Дочь орла | страница 4



Ей бы сейчас согреть мерзнущие руки, обхватив пальцами горячую чашу. Ей и вообще-то следовало быть там, среди дам императрицы. Но она незаметно ускользнула и теперь торопливо шла холодными коридорами. Они не предназначались для посторонних глаз: тут не было ни колонн, ни статуй, не было даже занавесей. В своей темной накидке, наброшенной поверх роскошного, но такого легкого придворного платья, она была единственным живым существом в этих пустынных переходах.

Шел праздник начала зимы, Брумалия, и даже после шести веков христианства в нем оставалось много языческого. Придворные дамы и знатные горожанки, невзирая на промозглую погоду, спешили во дворец, чтобы получить по обычаю отрез царского шелка из собственных рук императрицы и потом принять участие в праздничном пиршестве. К счастью, ее величество обычно не замечает, если какой-то из придворных дам недостает… Аспасия еще успеет вернуться туда позже, и никто не заметит ее отсутствия.

Но что это? Она услышала за собой быстрые легкие шаги. Кто-то догонял ее. Аспасия даже съежилась под своей простой накидкой, надеясь остаться незамеченной. В этом городе, какой представлял собой императорский дворец, всегда были люди, но они не бегали так стремительно, особенно на половине императрицы. Тот, кто бежал за ней, как и Аспасия, был закутан в темное и казался в сумерках просто тенью, но голос был вполне живой, чуть задыхавшийся от смеха и волнения:

— Аспасия, Аспасия! Подожди!

Аспасия подождала. Она не скрывала неудовольствия.

— Разве я просила тебя идти со мной?

— Разве ты не знала, что я все равно пойду?

Преследовательница замедлила шаг, пританцовывая, как молодая лошадка. «Она будет красавицей», — рассеянно подумала Аспасия. Девочка выглядела настоящим сорванцом: щеки горели, глаза сияли, пряди волос выбились из кос. Она уже успела снять придворные шелка и была в теплом платье. Аспасия посмотрела на нее с завистью.

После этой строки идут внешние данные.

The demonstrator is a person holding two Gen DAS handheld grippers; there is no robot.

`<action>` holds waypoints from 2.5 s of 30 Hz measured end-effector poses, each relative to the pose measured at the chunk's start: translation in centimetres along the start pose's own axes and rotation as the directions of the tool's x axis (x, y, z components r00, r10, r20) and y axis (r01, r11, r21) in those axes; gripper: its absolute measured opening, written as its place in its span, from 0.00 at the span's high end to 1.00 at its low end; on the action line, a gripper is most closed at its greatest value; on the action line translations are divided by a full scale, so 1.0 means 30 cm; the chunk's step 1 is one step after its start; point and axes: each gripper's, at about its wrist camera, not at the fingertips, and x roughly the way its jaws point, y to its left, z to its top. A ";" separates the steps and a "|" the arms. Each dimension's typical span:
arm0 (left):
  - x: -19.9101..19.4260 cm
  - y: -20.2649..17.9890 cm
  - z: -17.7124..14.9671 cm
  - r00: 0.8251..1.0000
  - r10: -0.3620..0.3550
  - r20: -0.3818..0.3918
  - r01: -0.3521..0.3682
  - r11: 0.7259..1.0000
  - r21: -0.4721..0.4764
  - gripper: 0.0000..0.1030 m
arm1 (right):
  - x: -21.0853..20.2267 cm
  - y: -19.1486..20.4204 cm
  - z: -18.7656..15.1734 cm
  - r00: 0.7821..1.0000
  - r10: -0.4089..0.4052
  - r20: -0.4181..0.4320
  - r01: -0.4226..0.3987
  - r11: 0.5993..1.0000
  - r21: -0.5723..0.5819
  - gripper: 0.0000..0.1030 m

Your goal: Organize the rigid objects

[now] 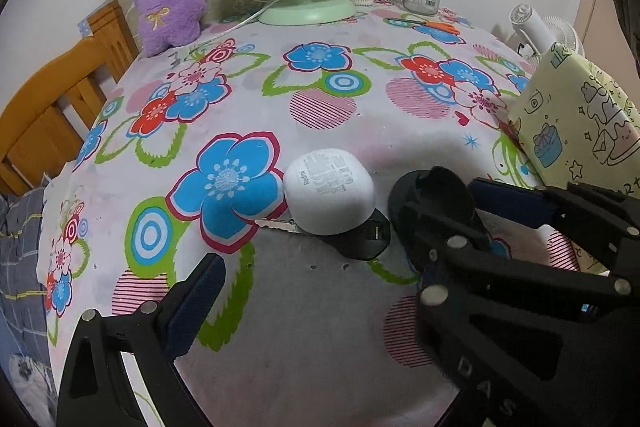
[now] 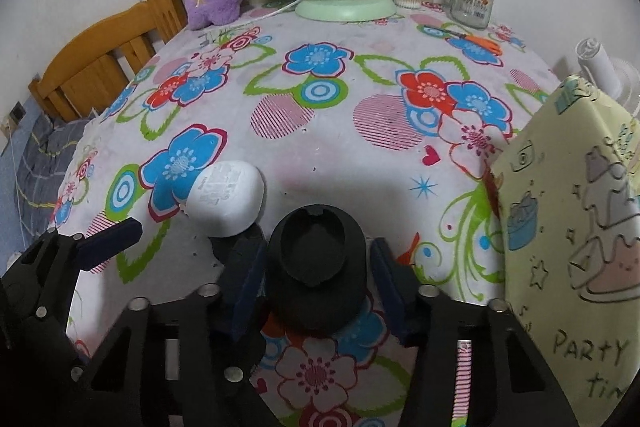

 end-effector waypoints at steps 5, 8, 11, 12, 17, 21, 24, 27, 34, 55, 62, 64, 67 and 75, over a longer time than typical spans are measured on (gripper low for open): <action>0.002 -0.001 0.016 1.000 0.009 0.008 -0.009 1.000 0.002 0.03 | 0.001 -0.002 0.016 1.000 0.007 0.013 -0.007 1.000 -0.011 0.63; 0.002 -0.010 0.031 0.999 0.031 0.022 -0.032 0.999 0.020 0.03 | 0.000 -0.013 0.025 1.000 0.002 0.020 -0.001 1.000 -0.002 0.63; 0.002 -0.016 0.050 0.998 0.048 0.043 -0.050 0.998 0.038 0.03 | -0.003 -0.027 0.038 0.999 -0.010 0.034 0.010 1.000 0.008 0.63; 0.006 -0.016 0.058 0.998 0.052 0.047 -0.054 0.998 0.041 0.03 | -0.004 -0.034 0.042 0.999 -0.016 0.038 0.016 1.000 0.012 0.63; 0.047 0.005 0.096 0.998 0.046 0.038 -0.047 0.999 0.018 0.03 | 0.002 -0.066 0.063 0.999 -0.030 0.043 0.029 0.999 0.037 0.63; 0.075 0.003 0.113 0.998 0.049 0.034 -0.049 0.999 0.008 0.05 | 0.013 -0.076 0.075 0.998 -0.039 0.043 0.037 0.998 0.041 0.63; 0.087 -0.010 0.118 0.998 0.055 0.035 -0.056 0.998 0.023 0.11 | 0.026 -0.083 0.078 0.998 -0.043 0.035 0.042 0.998 0.043 0.63; 0.085 -0.012 0.121 0.999 0.025 0.043 -0.026 0.999 0.021 0.22 | 0.029 -0.090 0.085 0.998 -0.042 0.038 0.040 0.998 0.049 0.63; 0.074 -0.027 0.121 0.999 -0.024 0.047 0.023 0.999 0.026 0.50 | 0.025 -0.087 0.088 0.998 -0.039 0.041 0.037 0.998 0.049 0.63; -0.092 -0.051 0.048 0.992 0.042 0.116 -0.042 0.999 -0.004 0.50 | -0.124 -0.052 0.025 0.996 -0.001 0.088 0.000 1.000 0.019 0.63; -0.151 -0.078 0.005 0.991 0.048 0.121 -0.046 0.999 -0.021 0.50 | -0.188 -0.047 -0.017 0.995 -0.008 0.095 0.008 1.000 -0.004 0.63; -0.170 -0.084 -0.009 0.991 0.051 0.124 -0.048 0.998 -0.028 0.50 | -0.204 -0.046 -0.029 0.995 -0.005 0.098 0.006 1.000 -0.008 0.63; -0.201 -0.094 -0.028 0.990 0.057 0.130 -0.052 0.998 -0.040 0.50 | -0.234 -0.042 -0.048 0.994 0.000 0.106 0.001 1.000 -0.018 0.63; -0.269 -0.122 -0.069 0.987 0.070 0.147 -0.061 0.996 -0.064 0.50 | -0.312 -0.038 -0.091 0.991 0.002 0.132 0.005 0.999 -0.049 0.63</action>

— Вот, — сказала девочка, сунув ей в руки что-то свернутое. — Ты можешь сразу переодеться. Я знаю тут местечко, где можно спрятать твое платье, пока мы не вернемся.

Аспасия так и сделала. Для нее этот дворец тоже был родным, она здесь родилась и с детства знала каждый уголок. Она сняла придворные одежды и переоделась в простое шерстяное платье с широкой удобной юбкой. Она проделала это молча, показывая всем своим видом, что еще сердится на шалунью.

Но Феофано не испугал бы и гнев самой императрицы:

— Я сказала матери, что у меня болит голова и что мне нужно прилечь. Она очень занята и поверила мне. Наверное, мы можем совсем не ходить на этот пир. Может быть, у меня будет болеть голова очень сильно?